閑話39・『第十使徒は俺に優しくねぇな』

グロリアにたまには甘えて無いで一人っきりでクエストを攻略しなさいと言われた。


冒険者ギルドに立ち寄って自分でも出来そうなクエストを探す、街外れにある廃城に住みついた魔物の退治。


廃城って所に魅力を感じて依頼を受ける、俺以外にもこのクエストを受けている人間が一人いるらしい、どんな奴だろうか?


「思ったよりデカいな、一日で終わらせようと思ったのに」


この地域の権力者によって古い城を破城(はじょう)する政策が成されている、別名では城割(しろわり)とも呼ばれる極端な政策である。

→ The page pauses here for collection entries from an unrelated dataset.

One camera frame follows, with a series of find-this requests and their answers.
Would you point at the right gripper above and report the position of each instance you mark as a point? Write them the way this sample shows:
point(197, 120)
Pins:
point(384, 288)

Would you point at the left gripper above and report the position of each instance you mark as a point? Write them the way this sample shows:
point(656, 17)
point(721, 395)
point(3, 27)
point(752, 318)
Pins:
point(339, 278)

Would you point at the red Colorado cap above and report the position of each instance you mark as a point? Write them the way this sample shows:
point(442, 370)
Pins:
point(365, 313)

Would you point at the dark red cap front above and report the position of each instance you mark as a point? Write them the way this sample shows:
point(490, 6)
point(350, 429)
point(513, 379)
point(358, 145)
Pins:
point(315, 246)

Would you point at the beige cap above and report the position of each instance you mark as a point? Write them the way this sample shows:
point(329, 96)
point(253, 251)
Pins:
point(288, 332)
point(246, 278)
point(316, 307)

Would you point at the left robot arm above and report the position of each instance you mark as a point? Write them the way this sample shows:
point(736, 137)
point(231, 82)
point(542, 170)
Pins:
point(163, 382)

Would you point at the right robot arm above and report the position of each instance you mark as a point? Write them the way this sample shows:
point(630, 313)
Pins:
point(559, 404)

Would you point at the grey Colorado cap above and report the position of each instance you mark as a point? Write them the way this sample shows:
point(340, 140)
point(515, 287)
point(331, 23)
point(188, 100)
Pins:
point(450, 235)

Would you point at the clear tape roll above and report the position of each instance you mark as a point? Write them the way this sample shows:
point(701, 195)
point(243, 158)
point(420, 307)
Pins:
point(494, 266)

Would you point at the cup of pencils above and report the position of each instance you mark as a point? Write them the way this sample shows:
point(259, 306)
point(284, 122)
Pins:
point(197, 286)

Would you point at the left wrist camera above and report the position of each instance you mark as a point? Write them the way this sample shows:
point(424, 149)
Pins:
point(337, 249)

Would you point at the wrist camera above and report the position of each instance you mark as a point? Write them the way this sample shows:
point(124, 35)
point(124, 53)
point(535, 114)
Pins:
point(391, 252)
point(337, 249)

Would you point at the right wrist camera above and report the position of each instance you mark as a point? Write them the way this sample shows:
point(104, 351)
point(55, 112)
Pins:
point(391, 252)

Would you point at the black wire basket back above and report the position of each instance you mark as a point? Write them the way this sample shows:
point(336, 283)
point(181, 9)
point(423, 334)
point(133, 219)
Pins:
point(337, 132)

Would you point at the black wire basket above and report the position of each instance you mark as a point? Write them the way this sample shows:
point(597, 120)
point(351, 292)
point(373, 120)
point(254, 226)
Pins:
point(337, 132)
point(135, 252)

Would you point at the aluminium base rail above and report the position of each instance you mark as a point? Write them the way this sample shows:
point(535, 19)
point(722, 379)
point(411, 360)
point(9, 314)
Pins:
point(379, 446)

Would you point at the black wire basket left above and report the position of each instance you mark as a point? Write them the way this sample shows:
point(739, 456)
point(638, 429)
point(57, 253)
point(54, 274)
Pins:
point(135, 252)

観光資源として古城が扱われるようになってからはあまり聞かない政策、ここの地主は何を考えているのか……支配力と求心力を高める為だけに先人の遺産を壊すだなんてさ。


この城は魔物が住み付いているせいでその政策から逃れている、魔物の殲滅では無く狩り取る事を目的としている今回のクエストの内容は嬉しい、何匹か残してやるぜ。


「入り口もデカいわ」


腰に差したファルシオンの重みが心を軽くさせる、様々な経験を得てそこそこ強くなったように思う、稽古でグロリアに一撃食らわせる事はまだ無理だけど呼吸を乱す程度には成長した。


毎日の鍛錬と長旅による足腰の強化、さらにグロリアの無茶振りと多くの一部を取り込んだ事で戦闘力だけでは無く多くの知識と才能を手に入れた、クロリアを取り込んだ事でグロリアに匹敵する血肉を得た。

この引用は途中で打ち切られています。